The remedy for failing
to properly deliver a s 129 notice lies in s
130(4) of the NCA – to which I return below. It does not undo
service of the
summons, nor displace the interruption of
prescription.
###
### Agency
Agency
[28]
In reply, the Applicant attempted to take
the point that there had been no valid cession from Wesbank to the
Respondent because
there was no proof that, when it ceded the credit
agreement, Direct Axis was indeed acting on behalf of Wesbank.
[29]
The point is bad for two reasons. First, it
was only taken in reply, affording the Respondent no opportunity to
address it to demonstrate
that Direct Axis was in fact authorised by
Wesbank to cede the credit agreement. Second, the allegation that
Direct Axis acted
on behalf of Wesbank is clearly made in the
summons. There was no obligation to prove that averment in the
summons. That would
have been a matter for trial, not for pleading.

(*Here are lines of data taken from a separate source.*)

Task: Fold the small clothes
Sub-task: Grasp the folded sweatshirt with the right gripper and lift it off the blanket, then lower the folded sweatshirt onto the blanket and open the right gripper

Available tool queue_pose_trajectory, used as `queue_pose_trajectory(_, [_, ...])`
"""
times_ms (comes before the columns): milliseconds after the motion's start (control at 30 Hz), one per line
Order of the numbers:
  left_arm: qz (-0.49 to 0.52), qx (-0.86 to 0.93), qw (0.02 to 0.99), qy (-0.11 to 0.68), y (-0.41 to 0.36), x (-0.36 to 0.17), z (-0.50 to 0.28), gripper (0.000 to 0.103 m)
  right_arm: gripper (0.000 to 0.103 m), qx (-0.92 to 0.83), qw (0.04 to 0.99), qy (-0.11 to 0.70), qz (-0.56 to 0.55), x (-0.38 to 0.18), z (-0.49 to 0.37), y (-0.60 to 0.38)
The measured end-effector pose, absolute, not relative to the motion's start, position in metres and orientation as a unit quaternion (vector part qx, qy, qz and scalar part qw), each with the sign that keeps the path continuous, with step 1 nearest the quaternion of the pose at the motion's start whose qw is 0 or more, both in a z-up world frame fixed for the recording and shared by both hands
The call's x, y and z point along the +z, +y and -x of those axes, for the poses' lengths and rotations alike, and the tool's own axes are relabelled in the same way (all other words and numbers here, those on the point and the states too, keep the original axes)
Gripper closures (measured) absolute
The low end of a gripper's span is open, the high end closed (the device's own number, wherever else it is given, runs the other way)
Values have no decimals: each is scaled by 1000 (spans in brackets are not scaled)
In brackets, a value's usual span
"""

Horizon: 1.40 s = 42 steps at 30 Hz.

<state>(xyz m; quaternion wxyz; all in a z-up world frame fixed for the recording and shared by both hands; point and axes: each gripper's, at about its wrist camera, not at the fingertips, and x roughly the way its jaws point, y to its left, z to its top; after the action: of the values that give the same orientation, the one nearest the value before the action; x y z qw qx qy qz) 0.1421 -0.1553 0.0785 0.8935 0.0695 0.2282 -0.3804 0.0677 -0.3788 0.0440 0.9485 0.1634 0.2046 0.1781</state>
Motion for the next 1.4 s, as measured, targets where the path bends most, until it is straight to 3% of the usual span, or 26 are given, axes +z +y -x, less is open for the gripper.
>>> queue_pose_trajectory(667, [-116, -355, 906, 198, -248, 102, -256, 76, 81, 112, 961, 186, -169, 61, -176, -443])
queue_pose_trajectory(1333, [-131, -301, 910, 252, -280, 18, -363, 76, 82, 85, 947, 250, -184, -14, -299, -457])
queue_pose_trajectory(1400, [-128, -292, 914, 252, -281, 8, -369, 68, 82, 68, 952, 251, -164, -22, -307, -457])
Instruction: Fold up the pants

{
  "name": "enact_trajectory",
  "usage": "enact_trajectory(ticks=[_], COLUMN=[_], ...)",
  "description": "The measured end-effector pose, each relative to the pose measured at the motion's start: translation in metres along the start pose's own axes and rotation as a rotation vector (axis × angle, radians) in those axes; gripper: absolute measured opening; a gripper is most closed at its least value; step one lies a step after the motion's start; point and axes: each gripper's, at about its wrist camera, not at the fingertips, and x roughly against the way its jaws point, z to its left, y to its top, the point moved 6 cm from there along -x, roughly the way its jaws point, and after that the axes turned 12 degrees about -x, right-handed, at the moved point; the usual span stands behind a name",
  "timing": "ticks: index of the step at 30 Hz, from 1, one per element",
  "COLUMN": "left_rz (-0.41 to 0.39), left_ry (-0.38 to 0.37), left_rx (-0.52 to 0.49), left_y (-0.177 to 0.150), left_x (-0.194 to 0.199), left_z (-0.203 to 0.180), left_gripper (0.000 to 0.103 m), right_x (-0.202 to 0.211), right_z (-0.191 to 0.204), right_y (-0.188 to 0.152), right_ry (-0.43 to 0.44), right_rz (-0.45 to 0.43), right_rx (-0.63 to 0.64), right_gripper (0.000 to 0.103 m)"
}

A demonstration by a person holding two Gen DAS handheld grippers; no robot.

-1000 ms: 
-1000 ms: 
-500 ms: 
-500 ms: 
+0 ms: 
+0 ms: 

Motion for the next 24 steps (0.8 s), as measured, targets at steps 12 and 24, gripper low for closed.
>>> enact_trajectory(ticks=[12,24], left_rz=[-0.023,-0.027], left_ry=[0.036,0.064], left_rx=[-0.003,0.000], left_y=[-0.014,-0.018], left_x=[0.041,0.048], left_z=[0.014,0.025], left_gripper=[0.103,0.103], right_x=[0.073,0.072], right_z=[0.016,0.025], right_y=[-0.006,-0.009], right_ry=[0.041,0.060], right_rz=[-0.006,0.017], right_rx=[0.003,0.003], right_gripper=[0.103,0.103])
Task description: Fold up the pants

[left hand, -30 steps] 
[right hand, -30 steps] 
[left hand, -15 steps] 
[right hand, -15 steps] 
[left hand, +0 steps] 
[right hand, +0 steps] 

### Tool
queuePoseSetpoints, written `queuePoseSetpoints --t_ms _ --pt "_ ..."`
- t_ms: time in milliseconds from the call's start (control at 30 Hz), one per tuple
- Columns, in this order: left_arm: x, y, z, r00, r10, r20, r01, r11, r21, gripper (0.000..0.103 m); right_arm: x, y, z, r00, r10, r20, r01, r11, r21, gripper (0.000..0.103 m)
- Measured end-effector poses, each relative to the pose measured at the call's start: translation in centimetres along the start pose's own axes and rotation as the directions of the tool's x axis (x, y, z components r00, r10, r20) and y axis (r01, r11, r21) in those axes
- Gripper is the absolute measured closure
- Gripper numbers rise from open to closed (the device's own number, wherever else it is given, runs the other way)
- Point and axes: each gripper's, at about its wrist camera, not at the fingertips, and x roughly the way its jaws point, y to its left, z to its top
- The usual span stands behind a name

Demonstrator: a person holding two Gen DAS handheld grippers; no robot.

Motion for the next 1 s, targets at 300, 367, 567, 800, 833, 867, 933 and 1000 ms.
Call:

Absent some evidence from the Applicant that Direct Axis in fact
lacked that authority
– and there is none – the
failure to prove it discloses no defence.
###
### Jurisdiction
Jurisdiction
[30]
The third supposed defence is that this
Court lacked jurisdiction to determine the action or to grant default
judgment because the
Applicant was not resident in the Western Cape
when the summons was issued. He had decamped to Gqeberha.
[31]
But, as the Respondent points out, that is
not the only basis on which this Court can assert jurisdiction. It
also has jurisdiction
over causes of action that arise within its
area of jurisdiction. Here, the application for credit, the
consideration by Direct
Axis, the offer of credit, and the acceptance
of credit all occurred in the Western Cape. The contract which the
Respondent sought
to enforce was concluded in the Western Cape. That
affords this Court jurisdiction, even if the Applicant is now
resident elsewhere.
[32]
The Applicant objected that these facts
establishing that the contract was concluded in the Western Cape were
not pleaded in the
summons. That is so. The summons assumes
jurisdiction on the basis that the Respondent believed the Applicant
was resident at his
chosen
domicilium
.
But it does not matter. Jurisdiction is a question of fact. The
Applicant did not dispute the facts giving rise to jurisdiction
on
the basis that the cause of action arose here. The failure to plead
those facts would not deprive this Court of its jurisdiction.
### Delivery of the s 129
Notice
Delivery of the s 129
Notice
[33]
Section 129(1)(a) of the NCA permits a
credit provider to draw a consumer’s default to their attention
in writing and “propose
that the consumer refer the credit
agreement to a debt counsellor, alternative dispute resolution agent,
consumer court or ombud
with jurisdiction, with the intent that the
parties resolve any dispute under the agreement or develop and agree
on a plan to bring
the payments under the agreement up to date”.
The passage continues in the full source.